▶ _To do_
Scan the material below for the string "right". Report every line that has it.

▶ _Source data_
════

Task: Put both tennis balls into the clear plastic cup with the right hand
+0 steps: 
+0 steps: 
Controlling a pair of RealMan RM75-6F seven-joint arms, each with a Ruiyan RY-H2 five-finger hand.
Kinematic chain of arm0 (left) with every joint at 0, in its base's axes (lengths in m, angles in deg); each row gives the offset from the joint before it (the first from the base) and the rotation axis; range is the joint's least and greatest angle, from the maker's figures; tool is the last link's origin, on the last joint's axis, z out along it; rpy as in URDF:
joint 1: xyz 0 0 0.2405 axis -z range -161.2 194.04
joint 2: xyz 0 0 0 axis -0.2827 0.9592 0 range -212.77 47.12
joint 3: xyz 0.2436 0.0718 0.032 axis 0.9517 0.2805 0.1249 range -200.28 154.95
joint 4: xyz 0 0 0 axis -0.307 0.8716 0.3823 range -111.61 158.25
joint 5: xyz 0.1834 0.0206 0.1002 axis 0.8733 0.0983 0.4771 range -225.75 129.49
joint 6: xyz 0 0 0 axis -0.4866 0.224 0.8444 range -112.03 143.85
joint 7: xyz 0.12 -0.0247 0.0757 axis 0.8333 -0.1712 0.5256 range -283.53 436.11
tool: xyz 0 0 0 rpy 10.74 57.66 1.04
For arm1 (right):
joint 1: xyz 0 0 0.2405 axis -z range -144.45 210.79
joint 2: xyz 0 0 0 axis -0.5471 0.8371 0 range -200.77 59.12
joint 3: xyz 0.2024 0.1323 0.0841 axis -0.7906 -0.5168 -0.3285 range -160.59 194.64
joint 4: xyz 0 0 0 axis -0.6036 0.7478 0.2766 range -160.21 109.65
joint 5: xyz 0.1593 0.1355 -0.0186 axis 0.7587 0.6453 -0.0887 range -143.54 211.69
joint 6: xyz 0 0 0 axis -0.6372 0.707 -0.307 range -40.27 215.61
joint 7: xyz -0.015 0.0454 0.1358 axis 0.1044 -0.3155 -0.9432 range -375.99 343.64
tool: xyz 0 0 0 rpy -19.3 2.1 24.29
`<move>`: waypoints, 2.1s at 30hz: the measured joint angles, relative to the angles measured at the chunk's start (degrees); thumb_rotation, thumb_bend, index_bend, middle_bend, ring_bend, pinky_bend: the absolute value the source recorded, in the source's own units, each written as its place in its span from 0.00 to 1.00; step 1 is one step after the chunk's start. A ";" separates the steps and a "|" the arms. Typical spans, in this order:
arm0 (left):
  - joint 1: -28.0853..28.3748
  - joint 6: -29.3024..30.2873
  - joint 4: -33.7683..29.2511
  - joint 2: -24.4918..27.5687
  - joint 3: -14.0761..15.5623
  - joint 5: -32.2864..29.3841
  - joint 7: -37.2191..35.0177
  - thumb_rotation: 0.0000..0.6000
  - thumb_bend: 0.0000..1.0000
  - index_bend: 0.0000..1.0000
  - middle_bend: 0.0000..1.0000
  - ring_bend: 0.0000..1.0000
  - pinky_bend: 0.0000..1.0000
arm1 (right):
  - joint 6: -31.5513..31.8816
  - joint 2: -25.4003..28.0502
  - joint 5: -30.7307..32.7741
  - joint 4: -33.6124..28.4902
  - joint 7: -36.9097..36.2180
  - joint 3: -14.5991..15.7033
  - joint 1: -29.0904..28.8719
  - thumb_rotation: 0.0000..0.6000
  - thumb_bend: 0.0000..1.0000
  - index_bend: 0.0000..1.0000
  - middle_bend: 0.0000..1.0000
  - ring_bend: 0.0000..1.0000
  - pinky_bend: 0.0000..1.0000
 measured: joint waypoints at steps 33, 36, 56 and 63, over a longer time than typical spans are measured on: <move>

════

▶ _The answer_
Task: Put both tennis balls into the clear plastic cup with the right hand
For arm1 (right):
arm1 (right):

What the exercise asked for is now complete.